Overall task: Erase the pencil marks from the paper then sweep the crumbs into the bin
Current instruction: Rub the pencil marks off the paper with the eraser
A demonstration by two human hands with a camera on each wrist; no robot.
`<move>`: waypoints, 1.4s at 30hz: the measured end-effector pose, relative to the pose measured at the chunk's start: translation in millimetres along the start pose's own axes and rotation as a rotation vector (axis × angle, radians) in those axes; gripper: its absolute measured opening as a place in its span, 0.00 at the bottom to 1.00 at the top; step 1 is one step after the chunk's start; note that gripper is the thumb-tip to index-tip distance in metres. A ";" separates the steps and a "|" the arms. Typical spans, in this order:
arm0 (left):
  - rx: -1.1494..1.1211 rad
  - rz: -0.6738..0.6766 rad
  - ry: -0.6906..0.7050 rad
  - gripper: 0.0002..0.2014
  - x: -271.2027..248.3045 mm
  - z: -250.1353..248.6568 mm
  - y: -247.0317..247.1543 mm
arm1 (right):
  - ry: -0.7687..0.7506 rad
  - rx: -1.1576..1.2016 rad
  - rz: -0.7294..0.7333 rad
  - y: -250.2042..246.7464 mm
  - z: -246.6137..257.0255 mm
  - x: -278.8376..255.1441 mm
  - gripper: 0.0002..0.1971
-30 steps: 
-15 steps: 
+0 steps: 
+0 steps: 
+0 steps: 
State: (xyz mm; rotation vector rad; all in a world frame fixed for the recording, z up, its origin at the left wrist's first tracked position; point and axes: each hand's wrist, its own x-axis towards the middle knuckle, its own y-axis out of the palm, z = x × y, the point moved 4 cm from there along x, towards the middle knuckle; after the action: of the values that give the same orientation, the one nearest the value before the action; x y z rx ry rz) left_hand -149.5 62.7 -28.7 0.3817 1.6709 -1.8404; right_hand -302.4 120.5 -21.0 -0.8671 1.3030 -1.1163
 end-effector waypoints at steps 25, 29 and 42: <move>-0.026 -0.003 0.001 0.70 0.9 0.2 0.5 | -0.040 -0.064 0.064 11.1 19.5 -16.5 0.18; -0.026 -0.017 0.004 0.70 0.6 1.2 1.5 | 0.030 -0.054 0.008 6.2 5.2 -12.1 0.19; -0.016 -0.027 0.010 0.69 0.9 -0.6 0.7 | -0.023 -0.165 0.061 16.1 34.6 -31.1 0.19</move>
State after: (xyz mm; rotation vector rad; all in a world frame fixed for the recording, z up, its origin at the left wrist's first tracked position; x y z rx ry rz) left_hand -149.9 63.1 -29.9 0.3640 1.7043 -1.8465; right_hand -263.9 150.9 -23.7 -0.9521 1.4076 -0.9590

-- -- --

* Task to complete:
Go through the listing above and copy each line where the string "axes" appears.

* Reply:
`<move>`: waypoints, 1.4s at 30hz: the measured end-effector pose, relative to the pose measured at the chunk's start: translation in millimetres along the start pose's own axes and rotation as a rotation vector (axis × angle, radians) in those axes; gripper: its absolute measured opening as a place in its span, 0.00 at the bottom to 1.00 at the top; step 1 is one step after the chunk's start; note that gripper is the thumb-tip to index-tip distance in metres. A ";" separates the steps and a "|" the arms. Typical spans, in this order:
State: (xyz mm; rotation vector rad; all in a world frame fixed for the recording, z up, its origin at the left wrist's first tracked position; point and axes: each hand's wrist, its own x-axis towards the middle knuckle, its own y-axis out of the palm, z = x × y, the point moved 4 cm from there along x, towards the middle knuckle; after the action: of the values that give the same orientation, the one nearest the value before the action; x y z rx ry rz) left_hand -149.5 62.7 -28.7 0.3817 1.6709 -1.8404; right_hand -302.4 120.5 -21.0 -0.8671 1.3030 -1.1163

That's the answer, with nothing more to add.